Your instructions:
Any image found in the entries is to be skipped; the rest is returned word for word.

Working data:
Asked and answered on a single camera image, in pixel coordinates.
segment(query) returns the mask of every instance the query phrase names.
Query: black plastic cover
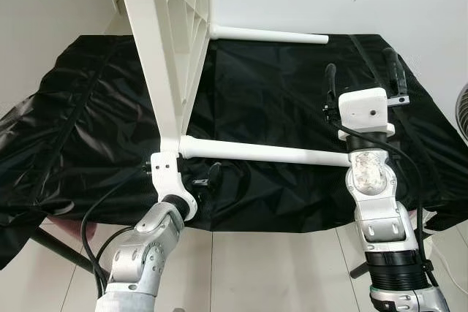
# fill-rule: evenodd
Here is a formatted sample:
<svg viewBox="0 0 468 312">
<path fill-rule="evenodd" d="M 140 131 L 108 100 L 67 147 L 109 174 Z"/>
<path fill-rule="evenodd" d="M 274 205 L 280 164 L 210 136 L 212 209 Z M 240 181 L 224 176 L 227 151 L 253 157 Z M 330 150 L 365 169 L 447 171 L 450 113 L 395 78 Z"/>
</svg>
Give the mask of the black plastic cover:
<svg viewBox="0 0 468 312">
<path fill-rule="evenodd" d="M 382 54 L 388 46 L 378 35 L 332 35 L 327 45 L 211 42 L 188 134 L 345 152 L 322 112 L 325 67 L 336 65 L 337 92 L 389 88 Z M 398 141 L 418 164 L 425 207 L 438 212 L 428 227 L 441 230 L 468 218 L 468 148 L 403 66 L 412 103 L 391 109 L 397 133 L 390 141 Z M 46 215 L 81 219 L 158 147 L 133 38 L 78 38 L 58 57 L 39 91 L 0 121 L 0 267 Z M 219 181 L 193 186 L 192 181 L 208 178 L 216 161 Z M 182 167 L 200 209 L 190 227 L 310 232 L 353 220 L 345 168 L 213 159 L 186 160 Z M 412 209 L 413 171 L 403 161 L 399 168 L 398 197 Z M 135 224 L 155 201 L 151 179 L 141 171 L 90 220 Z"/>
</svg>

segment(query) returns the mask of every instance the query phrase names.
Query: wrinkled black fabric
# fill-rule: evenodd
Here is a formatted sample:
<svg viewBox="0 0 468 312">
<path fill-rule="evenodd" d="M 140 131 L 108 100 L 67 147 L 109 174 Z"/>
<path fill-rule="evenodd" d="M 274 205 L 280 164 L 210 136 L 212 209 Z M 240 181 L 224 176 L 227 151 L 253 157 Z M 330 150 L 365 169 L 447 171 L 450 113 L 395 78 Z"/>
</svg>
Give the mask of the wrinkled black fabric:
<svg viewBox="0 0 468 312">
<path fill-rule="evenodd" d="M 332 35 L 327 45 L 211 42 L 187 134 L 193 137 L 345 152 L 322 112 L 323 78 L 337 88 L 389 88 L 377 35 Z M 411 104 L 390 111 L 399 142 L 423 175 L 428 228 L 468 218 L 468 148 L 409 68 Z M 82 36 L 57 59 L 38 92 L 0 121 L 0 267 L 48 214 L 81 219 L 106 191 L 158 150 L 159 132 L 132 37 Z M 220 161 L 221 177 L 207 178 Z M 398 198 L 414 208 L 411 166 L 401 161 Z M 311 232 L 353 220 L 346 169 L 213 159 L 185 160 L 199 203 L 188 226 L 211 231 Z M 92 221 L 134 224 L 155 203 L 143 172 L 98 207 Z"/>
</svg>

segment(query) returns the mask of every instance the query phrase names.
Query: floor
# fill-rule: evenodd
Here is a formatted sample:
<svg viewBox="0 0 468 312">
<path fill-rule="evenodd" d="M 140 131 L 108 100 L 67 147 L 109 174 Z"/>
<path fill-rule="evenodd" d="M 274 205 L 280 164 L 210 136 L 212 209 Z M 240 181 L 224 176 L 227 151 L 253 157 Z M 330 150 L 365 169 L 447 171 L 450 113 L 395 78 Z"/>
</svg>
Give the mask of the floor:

Answer section:
Asked and answered on a single camera image, in pixel coordinates.
segment(query) returns the mask of every instance the query phrase names.
Query: black plastic cover
# fill-rule: evenodd
Here is a formatted sample:
<svg viewBox="0 0 468 312">
<path fill-rule="evenodd" d="M 140 131 L 108 100 L 67 147 L 109 174 Z"/>
<path fill-rule="evenodd" d="M 274 205 L 280 164 L 210 136 L 212 209 Z M 240 181 L 224 176 L 227 151 L 253 157 Z M 330 150 L 365 169 L 447 171 L 450 113 L 395 78 Z"/>
</svg>
Give the mask of the black plastic cover:
<svg viewBox="0 0 468 312">
<path fill-rule="evenodd" d="M 382 54 L 388 46 L 378 35 L 332 35 L 327 45 L 211 42 L 188 134 L 345 152 L 322 112 L 325 67 L 336 65 L 337 92 L 389 88 Z M 398 141 L 418 164 L 425 207 L 438 212 L 428 227 L 441 230 L 468 218 L 468 148 L 403 66 L 412 103 L 391 109 L 397 133 L 390 141 Z M 46 215 L 81 219 L 158 147 L 133 38 L 78 38 L 58 57 L 39 91 L 0 121 L 0 267 Z M 219 181 L 193 186 L 192 181 L 208 178 L 216 161 Z M 182 167 L 200 209 L 190 227 L 310 232 L 353 220 L 345 168 L 213 159 L 186 160 Z M 412 209 L 413 171 L 403 161 L 399 168 L 398 197 Z M 135 224 L 155 201 L 151 179 L 141 171 L 90 220 Z"/>
</svg>

segment(query) returns the mask of every instance the query phrase names.
Query: wrinkled black fabric
# fill-rule: evenodd
Here is a formatted sample:
<svg viewBox="0 0 468 312">
<path fill-rule="evenodd" d="M 140 131 L 108 100 L 67 147 L 109 174 Z"/>
<path fill-rule="evenodd" d="M 274 205 L 280 164 L 210 136 L 212 209 Z M 240 181 L 224 176 L 227 151 L 253 157 Z M 330 150 L 365 169 L 447 171 L 450 113 L 395 78 Z"/>
</svg>
Give the mask of the wrinkled black fabric:
<svg viewBox="0 0 468 312">
<path fill-rule="evenodd" d="M 332 35 L 327 45 L 211 42 L 187 134 L 193 137 L 345 152 L 322 112 L 323 78 L 337 88 L 389 88 L 377 35 Z M 411 104 L 390 111 L 399 142 L 423 175 L 428 228 L 468 218 L 468 148 L 409 68 Z M 82 36 L 57 59 L 38 92 L 0 121 L 0 267 L 48 214 L 81 219 L 106 191 L 158 150 L 159 132 L 132 37 Z M 220 161 L 221 177 L 207 178 Z M 398 198 L 414 208 L 411 166 L 401 161 Z M 311 232 L 353 220 L 346 169 L 213 159 L 185 160 L 199 203 L 188 226 L 211 231 Z M 92 221 L 134 224 L 155 203 L 143 172 L 98 207 Z"/>
</svg>

segment(query) returns the mask of every instance the query phrase names.
Query: floor
# fill-rule: evenodd
Here is a formatted sample:
<svg viewBox="0 0 468 312">
<path fill-rule="evenodd" d="M 140 131 L 108 100 L 67 147 L 109 174 Z"/>
<path fill-rule="evenodd" d="M 274 205 L 280 164 L 210 136 L 212 209 Z M 240 181 L 224 176 L 227 151 L 253 157 Z M 330 150 L 365 169 L 447 171 L 450 113 L 395 78 Z"/>
</svg>
Give the mask of the floor:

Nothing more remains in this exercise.